Two of the women in oppressive situations that I highlighted then were Aung San Suu Kyi, the Burmese pro-democracy leader who was held under house arrest, on and off, for almost 24 years until her release on 13th November 2010, and Sakineh Mohammadi Ashtiani who was sentenced to death by stoning in Iran, despite the fact that her husband was already dead at the time of the supposed “offence”.
It is with some pleasure then to note that Aung San Suu Kyi is now free to travel, that she and her followers have won some seats in the Burmese parliament, that Burmese leaders after years of isolation are now communicating with the world (though probably through self interest), and that Aung San Suu Kyi has today arrived for a visit to the UK.
This is her first visit to Europe since 1988, although she was married to an Englishman, Michael Aris, a Tibetan scholar, who died of cancer in 1999. Fearful that the Burmese authorities would not allow her to return if she went to her husband’s bedside, she made the painful decision to stick by her people and remain in Burma.
Aung San Suu Kyi also has 2 sons based and born in the UK and during her UK visit she will make a visit to Oxford where they all lived for a number of years. Today, Tuesday, is her 67th birthday.

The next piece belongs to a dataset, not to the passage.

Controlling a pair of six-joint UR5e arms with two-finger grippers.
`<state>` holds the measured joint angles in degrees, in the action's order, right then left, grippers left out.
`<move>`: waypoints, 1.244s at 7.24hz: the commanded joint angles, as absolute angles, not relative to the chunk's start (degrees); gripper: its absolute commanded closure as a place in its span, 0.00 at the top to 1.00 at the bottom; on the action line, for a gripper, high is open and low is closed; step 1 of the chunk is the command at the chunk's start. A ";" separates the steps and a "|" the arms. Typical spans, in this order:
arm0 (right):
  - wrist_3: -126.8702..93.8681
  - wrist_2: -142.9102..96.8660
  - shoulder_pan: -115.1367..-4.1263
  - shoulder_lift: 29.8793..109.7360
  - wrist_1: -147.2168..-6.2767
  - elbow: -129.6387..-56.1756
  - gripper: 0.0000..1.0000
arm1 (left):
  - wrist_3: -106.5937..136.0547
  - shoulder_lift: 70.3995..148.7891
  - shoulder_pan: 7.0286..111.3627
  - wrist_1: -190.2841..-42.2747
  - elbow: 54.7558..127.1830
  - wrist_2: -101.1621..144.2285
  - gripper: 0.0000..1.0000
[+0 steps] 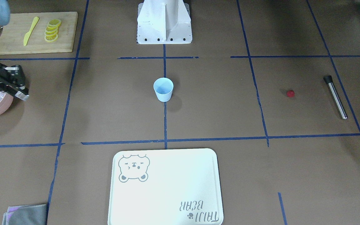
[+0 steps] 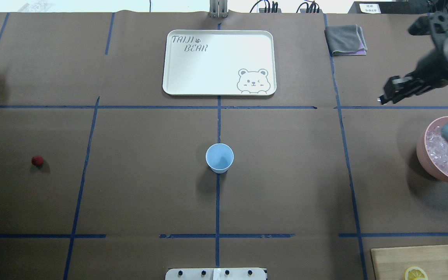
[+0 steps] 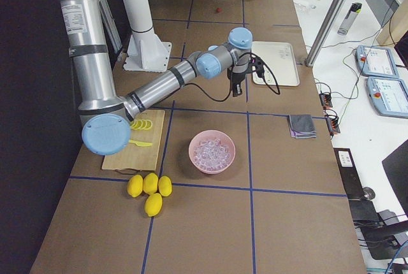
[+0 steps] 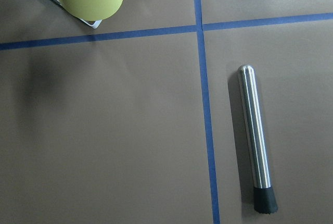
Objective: Mash ice and strawberries in cup
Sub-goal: 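Lift the ice cube and carry it over the light-blue cup with the right gripper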
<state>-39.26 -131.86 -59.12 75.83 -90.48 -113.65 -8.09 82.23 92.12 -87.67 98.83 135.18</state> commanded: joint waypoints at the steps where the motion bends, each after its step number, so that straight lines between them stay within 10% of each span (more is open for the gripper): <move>1: -57.06 -125.19 -46.72 65.87 -90.79 -113.47 0.07 | -8.09 82.27 92.11 -87.71 98.96 135.18 1.00; 6: -74.69 -104.26 -27.97 39.51 -105.56 -99.03 0.09 | -8.09 82.35 92.11 -87.71 98.88 135.18 1.00; 9: -75.76 -101.43 -24.70 37.88 -105.29 -93.26 0.10 | -8.09 82.35 92.02 -87.71 98.88 135.18 1.00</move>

She is expected to receive an honorary degree from the university while in Oxford, meet Prince Charles and his wife Camilla on Thursday and address both houses of the British Parliament, as well as meeting David Cameron the Prime Minister. She spoke in Ireland at the weekend, HERE:
Last Saturday Aung San Suu Kyi addressed the Nobel Committee in Norway and received the Nobel Peace Prize which they awarded her 20 years ago. She said she heard about it on the radio at the time, while under house arrest, and it helped reconnect her with the wider world. You can read more about her life, HERE:
So sometimes the world does get a little better it seems, despite all the pain, persecution, killing and torture.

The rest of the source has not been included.